Developing tools that enable clinicians to predict which subgroups of patients can be cured and which will require ongoing treatment is critical in optimising outcomes in patients with chronic lymphocytic leukaemia (CLL), Professor Peter Hillmen, Haematologist at St James University Hospital in Leeds, UK, told delegates at the Janssen H3 conference held in Sydney last month.
How can mathematical modelling help guide patient care?
During his presentation entitled, ‘What is the treatment goal in CLL: manage as a chronic disease or aim for a cure?’, Professor Hillmen explained that mathematical models have the potential to aid in treatment design, trial analysis and also to inform the appropriate selection of therapy in blood cancers.
For example, he described a model developed by his colleague Professor Walter Gregory quantifying the mechanisms and dynamics of tumour growth, cell-kill and resistance as they affect durations of benefit after cancer treatment.[1]
This model demonstrates that the interrelationships between biological factors of the primary tumour and treatment can be determined, in a structured and logical manner, via the effects of treatment on resistant sub-clinical tumour burden and growth rates (measured by log doubling rate of the tumour from the time that disease is detectable to when the patient relapses clinically).[1]
In this way it may be possible to identify the population of patients who, even with effective therapy, are destined to relapse early versus later as well as those who are destined to be cured.
The evolving role of MRD
According to Professor Hillmen, the use of minimal residual disease (MRD) as a surrogate for clinical outcomes such as progression-free survival and overall survival will become increasingly important as we move towards more effective treatments.
He explained, “It can take randomised controlled trials many years to evaluate progression-free survival or overall survival… We can’t wait 7, 8, 9, years for a PFS to see if the treatment has been effective… we have to use early surrogates such as MRD”.
Another area where MRD may be useful is in determining duration of therapy. In light of this, novel/novel or novel/anti-CD20 combination trials have been designed to investigate MRD guided treatment durations.
While these trials should help elucidate whether MRD is a useful tool for determining appropriate duration of therapy, there is no clear evidence as to what level of MRD is required for disease eradication and the sensitivity of MRD measurement is continually evolving.
Advances in the treatment of CLL – what does the future hold?
Professor Hillmen highlighted that advances in CLL are happening incredibly quickly and there is a need to design clinical trials linking our understanding of the biology of CLL to its treatment. He explained that linking Phase I/II and Phase III programs will allow for rapid acceleration to combination therapies in the front-line setting. In addition, there is a critical need for biobanking and translational research as well as detailed health economic analyses in large trials.
He explained, “We have to generate information that will allow us to use these therapies when we move out of clinical trials.”
Professor Hillmen also noted that because chemotherapy can cause damage to patients with high-risk characteristics and make their disease more resistant, there is an increasing need to be able to identify which patients may be more suitable for front-line targeted therapies.

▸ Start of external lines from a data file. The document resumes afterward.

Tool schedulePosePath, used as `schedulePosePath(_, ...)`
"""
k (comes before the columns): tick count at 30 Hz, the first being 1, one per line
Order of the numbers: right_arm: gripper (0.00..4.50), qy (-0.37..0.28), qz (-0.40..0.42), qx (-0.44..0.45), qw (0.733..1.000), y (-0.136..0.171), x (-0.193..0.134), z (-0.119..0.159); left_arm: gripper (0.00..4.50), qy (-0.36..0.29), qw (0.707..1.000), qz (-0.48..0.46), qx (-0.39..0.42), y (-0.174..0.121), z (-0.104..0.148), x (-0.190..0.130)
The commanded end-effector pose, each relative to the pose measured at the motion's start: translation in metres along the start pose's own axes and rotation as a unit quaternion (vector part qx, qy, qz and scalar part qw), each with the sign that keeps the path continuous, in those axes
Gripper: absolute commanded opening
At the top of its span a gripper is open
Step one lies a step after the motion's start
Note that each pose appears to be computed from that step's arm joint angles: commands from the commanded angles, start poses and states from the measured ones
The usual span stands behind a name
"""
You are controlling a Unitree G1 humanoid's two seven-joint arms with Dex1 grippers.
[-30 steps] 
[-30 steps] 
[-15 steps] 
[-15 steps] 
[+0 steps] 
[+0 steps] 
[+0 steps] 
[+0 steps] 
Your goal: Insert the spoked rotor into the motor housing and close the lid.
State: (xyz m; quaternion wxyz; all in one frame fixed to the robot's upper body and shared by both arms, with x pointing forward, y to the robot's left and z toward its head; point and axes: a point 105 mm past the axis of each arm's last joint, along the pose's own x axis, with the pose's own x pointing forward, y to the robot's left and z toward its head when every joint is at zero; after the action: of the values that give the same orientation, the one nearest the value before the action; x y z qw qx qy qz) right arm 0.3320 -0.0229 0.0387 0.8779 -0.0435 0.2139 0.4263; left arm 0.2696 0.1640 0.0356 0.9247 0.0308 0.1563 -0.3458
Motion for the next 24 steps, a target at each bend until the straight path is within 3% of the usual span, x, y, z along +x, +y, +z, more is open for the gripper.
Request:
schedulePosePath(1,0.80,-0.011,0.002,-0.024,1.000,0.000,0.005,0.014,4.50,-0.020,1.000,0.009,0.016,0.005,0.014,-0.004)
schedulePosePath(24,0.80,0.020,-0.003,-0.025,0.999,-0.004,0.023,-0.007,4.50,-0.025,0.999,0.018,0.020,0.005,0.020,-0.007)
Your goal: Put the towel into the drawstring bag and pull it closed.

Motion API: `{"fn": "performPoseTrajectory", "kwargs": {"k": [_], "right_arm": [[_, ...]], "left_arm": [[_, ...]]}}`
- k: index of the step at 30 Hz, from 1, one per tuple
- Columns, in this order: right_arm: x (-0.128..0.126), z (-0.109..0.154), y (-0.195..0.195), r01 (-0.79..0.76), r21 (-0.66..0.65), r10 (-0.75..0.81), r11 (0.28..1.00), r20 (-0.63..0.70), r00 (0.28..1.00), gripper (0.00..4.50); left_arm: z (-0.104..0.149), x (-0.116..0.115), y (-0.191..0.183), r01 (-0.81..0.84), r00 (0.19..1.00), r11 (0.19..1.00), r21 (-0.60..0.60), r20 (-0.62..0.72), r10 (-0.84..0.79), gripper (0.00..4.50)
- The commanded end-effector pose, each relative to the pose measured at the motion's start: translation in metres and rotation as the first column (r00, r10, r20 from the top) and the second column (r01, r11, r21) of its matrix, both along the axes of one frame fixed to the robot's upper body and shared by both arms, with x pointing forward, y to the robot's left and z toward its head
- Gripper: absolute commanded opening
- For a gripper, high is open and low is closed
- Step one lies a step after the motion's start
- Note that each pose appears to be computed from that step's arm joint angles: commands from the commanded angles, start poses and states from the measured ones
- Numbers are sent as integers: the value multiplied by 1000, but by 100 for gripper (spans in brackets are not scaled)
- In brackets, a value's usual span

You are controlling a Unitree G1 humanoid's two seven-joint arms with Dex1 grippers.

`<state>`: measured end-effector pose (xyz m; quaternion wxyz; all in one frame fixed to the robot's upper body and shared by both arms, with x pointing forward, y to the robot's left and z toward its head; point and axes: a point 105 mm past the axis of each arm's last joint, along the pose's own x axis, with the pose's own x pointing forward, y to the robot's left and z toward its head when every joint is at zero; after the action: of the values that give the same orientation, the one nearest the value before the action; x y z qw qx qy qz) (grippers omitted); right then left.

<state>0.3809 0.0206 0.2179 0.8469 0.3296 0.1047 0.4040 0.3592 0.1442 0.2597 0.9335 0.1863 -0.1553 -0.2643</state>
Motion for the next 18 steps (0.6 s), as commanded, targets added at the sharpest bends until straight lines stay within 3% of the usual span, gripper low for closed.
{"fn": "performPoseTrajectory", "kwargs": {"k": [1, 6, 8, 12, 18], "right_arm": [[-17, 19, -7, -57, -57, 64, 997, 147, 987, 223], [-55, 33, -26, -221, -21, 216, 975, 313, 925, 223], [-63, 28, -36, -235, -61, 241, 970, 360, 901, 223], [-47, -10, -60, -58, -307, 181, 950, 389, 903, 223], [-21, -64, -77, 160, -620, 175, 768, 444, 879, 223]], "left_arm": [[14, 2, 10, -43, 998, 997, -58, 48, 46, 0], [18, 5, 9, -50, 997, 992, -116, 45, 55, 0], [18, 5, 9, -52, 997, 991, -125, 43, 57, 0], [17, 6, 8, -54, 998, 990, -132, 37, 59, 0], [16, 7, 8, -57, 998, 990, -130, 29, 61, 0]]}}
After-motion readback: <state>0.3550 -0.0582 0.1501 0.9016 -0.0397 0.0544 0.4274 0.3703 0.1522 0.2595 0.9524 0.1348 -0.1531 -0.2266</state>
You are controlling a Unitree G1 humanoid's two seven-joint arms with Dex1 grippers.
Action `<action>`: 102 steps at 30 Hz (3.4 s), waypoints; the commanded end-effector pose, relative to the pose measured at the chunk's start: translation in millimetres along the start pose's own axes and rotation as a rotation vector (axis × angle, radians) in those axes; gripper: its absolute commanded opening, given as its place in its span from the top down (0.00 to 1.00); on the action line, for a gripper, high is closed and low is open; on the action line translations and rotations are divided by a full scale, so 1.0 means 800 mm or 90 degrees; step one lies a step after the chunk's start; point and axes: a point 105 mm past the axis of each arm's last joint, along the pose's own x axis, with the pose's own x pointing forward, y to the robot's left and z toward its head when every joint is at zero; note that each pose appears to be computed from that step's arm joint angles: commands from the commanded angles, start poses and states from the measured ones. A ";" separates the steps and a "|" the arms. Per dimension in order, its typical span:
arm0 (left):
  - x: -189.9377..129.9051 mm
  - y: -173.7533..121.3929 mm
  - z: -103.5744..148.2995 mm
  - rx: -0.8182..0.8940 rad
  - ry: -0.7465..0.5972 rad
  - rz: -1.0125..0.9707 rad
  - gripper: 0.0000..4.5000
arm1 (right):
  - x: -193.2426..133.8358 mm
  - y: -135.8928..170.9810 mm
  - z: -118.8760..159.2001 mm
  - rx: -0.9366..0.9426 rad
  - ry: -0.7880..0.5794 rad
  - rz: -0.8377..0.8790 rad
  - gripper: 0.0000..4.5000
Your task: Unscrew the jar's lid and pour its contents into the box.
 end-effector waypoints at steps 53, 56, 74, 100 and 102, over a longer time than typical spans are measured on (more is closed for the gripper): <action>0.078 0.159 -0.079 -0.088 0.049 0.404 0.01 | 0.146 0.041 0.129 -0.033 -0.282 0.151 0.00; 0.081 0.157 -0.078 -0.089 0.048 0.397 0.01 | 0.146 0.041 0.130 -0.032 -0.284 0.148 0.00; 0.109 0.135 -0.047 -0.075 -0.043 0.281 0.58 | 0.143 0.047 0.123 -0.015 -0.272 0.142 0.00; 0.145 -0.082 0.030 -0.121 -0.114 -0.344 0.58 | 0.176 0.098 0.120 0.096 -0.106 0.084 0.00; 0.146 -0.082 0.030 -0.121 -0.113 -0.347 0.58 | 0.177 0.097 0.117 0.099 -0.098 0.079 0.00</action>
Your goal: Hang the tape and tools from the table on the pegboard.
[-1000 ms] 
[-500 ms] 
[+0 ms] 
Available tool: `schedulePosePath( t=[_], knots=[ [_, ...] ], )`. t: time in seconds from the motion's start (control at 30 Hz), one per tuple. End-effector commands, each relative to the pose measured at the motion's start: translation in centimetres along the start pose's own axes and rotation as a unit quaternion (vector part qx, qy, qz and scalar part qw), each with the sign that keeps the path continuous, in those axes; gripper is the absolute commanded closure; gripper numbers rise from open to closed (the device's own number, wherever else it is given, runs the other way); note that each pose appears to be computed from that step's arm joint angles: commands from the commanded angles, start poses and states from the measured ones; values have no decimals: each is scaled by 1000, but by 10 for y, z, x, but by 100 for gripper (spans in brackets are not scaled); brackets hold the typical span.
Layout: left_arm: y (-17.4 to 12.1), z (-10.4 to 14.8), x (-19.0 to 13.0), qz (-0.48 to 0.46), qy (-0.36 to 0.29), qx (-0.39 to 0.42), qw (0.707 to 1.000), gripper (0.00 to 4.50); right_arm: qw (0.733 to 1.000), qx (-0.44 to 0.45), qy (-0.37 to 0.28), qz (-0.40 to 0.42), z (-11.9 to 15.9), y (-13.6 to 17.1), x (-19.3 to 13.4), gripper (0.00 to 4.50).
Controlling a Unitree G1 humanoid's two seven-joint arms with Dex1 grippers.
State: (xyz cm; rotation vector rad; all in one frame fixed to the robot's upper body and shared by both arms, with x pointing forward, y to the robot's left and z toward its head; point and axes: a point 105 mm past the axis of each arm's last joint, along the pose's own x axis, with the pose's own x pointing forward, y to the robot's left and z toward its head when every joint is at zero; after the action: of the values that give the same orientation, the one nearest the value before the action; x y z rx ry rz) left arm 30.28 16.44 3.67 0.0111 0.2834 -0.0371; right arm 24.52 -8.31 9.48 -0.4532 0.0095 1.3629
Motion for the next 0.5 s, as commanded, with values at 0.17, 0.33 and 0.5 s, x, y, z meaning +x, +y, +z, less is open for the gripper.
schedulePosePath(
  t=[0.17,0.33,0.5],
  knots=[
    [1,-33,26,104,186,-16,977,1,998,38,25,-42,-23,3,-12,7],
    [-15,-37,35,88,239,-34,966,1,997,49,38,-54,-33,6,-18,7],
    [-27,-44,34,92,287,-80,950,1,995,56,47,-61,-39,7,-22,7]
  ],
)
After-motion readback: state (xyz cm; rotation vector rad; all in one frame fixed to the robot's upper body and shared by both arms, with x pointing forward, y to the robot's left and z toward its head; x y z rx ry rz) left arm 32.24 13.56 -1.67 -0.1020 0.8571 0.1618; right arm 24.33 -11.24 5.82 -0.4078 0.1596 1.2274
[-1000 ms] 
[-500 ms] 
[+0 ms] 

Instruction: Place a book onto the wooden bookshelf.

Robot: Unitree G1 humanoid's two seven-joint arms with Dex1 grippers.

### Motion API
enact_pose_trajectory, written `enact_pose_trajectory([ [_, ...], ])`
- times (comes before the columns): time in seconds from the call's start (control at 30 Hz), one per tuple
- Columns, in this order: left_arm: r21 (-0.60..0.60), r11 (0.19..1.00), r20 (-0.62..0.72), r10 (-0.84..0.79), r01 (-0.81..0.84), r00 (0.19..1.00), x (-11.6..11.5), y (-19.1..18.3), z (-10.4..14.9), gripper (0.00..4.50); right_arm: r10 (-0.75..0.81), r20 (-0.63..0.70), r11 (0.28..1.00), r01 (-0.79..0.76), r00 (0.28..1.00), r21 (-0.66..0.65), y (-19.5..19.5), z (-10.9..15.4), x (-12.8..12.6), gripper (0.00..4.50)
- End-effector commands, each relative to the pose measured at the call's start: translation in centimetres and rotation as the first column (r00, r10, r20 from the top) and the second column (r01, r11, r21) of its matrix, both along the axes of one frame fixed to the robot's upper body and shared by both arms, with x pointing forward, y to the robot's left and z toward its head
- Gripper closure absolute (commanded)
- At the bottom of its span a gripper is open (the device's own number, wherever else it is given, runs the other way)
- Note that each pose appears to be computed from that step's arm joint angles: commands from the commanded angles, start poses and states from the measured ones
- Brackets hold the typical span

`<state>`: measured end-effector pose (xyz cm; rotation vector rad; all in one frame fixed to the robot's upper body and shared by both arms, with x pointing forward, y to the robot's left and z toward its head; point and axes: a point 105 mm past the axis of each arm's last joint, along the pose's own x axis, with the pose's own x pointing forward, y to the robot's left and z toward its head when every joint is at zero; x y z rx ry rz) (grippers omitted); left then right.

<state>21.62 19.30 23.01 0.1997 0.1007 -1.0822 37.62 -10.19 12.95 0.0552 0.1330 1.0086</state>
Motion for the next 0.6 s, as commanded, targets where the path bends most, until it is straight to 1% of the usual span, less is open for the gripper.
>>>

He concluded by suggesting that in the future, novel agents will be available for the first-line treatment of CLL that result in markedly lower rates of treatment failure. Ideally, combinations of novel agents will enable a defined treatment period that is either fixed or driven by MRD and biological markers, such as IGHV mutation status, will be used to guide therapy choices, thereby optimising outcomes in our patients with CLL.
References:
- Gregory WM, et al. Characterizing and quantifying the effects of breast cancer therapy using mathematical modelling. Breast Cancer Res Treat 2016;155:303–311.